DESCRIPTION (provided by applicant): We have developed a powerful new Fluorescent Speckle Microscopy (FSM) method that utilizes epi-fluorescence microscopy to analyze the movement, assembly, and disassembly of macromolecular structures in vivo and in vitro. Initially, we devised this method for studying the dynamics of the cytoskeletal polymers, microtubules and actin filaments in cell locomotion and division. In FSM, structures are assembled from a low fraction of fluorescently labeled subunits together with unlabeled subunits and imaged with high-resolution optics and a sensitive, low-noise digital camera. FSM is achieved in living cells by microinjection or expression of a low amount of fluorophore-conjugated subunits. Stochastic variations in the number of fluorescent subunits per resolution-limited image region results in a "speckled" appearance of the assembled structure. In time-lapse FSM, movement and changes in speckle intensity act as reporters for structure translocation, assembly and disassembly. FSM is fast becoming the method of choice for studies of cytoskeleton dynamics. However, FSM requires further development to reach its full potential for biomedical research. Focus drifts during imaging are a major source of FSM artifact, and the versatility of FSM for various fluorescence microscope modes has to be demonstrated. In addition, the analysis of time-lapse FSM images are currently done by hand, which is slow, incomplete, and prone to error. This must be replaced by automated, quantitative FSM image analysis. Finally, FSM image generation and analysis techniques have to be broadened to general biomacromolecular assemblies. To achieve these goals, we have the following Specific Aims: 1. Hardware Development: To develop focus-stabilized FSM and multi-spectral Total Internal Reflection FSM (TIR-FSM) for studying protein dynamics in vitro and on ventral cell surfaces in vivo. 2. Software Development: To develop software for automatic quantitative analysis of protein dynamics in time-lapse FSM images. 3. Applications: To use multi-spectral FSM, TIR-FSM, and analysis software for studying other biologically important systems besides cytoskeletal polymers. These advances will allow FSM to become a powerful tool for studying molecular dynamics in cell biology, neurobiology, biotechnology, and material science.

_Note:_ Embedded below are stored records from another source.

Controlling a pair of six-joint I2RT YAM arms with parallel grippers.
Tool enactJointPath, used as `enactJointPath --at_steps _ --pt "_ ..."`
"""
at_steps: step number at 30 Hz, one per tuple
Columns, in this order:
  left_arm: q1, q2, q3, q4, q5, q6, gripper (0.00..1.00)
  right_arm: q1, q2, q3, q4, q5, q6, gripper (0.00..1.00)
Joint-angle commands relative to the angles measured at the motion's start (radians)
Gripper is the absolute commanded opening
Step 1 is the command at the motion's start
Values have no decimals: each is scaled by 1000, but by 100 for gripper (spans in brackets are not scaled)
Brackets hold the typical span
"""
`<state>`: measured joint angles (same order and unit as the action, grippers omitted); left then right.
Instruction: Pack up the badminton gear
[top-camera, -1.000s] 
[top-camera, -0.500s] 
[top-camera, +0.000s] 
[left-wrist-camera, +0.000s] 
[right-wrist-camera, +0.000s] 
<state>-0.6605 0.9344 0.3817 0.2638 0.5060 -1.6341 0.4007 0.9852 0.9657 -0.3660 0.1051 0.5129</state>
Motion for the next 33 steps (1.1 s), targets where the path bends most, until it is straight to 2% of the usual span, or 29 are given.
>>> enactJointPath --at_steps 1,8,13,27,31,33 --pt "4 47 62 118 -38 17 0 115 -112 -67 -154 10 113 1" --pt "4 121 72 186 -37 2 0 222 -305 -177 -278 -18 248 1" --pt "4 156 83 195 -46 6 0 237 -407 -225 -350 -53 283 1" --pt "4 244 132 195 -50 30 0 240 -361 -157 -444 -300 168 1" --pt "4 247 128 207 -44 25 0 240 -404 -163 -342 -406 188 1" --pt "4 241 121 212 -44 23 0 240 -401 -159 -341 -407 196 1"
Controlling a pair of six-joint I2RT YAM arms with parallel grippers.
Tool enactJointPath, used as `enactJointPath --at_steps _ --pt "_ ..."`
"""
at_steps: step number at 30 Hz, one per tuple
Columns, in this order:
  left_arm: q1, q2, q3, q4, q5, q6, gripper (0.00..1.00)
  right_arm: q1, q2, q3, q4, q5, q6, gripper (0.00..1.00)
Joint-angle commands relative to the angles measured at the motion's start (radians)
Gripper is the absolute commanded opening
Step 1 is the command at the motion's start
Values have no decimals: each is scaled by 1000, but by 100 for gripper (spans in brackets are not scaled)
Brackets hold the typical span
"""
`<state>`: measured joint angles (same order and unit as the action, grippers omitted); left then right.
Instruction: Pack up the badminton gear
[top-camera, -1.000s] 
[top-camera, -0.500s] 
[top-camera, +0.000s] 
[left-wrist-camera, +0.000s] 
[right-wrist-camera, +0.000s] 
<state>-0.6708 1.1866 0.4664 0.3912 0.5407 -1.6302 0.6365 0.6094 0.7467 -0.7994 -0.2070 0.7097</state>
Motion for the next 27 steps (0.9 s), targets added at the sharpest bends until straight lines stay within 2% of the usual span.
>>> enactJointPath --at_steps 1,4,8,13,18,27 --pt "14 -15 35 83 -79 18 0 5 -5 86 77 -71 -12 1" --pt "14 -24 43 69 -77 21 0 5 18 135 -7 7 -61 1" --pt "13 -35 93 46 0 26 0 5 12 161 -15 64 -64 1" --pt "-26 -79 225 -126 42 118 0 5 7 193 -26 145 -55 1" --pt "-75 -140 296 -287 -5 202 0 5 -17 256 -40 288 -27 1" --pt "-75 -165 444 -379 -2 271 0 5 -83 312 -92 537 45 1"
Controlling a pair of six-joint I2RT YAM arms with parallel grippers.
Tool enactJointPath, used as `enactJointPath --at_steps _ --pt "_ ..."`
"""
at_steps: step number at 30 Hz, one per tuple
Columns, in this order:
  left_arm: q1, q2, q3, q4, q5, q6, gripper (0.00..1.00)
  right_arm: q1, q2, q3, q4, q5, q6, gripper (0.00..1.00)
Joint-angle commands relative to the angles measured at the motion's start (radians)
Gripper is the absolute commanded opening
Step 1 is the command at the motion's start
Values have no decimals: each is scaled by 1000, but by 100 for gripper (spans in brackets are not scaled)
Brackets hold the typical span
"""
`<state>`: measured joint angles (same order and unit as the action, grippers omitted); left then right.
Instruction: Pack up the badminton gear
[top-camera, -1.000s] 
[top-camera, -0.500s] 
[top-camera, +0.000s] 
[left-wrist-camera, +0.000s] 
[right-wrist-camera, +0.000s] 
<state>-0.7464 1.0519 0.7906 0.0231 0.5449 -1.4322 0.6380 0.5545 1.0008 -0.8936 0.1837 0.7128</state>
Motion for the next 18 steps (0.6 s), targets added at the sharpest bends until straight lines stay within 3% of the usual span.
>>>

描述（由申请人提供）： 我们已经开发了一种强大的新荧光斑点显微镜（FSM）方法，该方法利用了表观荧光显微镜来分析体内和体外大分子结构的运动，组装和拆卸。最初，我们设计了这种方法来研究细胞运动和分裂中细胞骨架聚合物，微管和肌动蛋白丝的动力学。在FSM中，结构是从荧光标记的亚基和未标记亚基的低比例组装的，并使用高分辨率光学器件和敏感的低噪声数码相机成像。通过微注射或低量荧光团偶联亚基的表达来实现FSM。每个分辨率受限图像区域的荧光亚基数量的随机变化导致组装结构的“斑点”外观。在延时FSM中，运动强度的运动和变化是结构转运，组装和拆卸的记者。 FSM迅速成为细胞骨架动力学研究的首选方法。但是，FSM需要进一步的发展才能实现其生物医学研究的全部潜力。成像过程中的焦点漂移是FSM伪影的主要来源，并且必须证明FSM在各种荧光显微镜模式中的多功能性。此外，目前手工完成了延时FSM图像的分析，这是缓慢，不完整且容易出错的。必须由自动化的定量FSM图像分析代替。最后，必须将FSM图像的产生和分析技术扩展到一般的生物ac骨分子组件。为了实现这些目标，我们具有以下具体目标：1。硬件开发：开发稳定的FSM和多光谱的总内反射FSM（TIR-FSM），用于研究体外和体内腹侧细胞表面的蛋白质动力学。 2。软件开发：开发用于延时FSM图像中蛋白质动力学自动定量分析的软件。 3。应用：使用多光谱FSM，TIR-FSM和分析软件来研究除细胞骨架聚合物以外的其他重要系统。这些进步将使FSM成为研究细胞生物学，神经生物学，生物技术和材料科学中分子动力学的强大工具。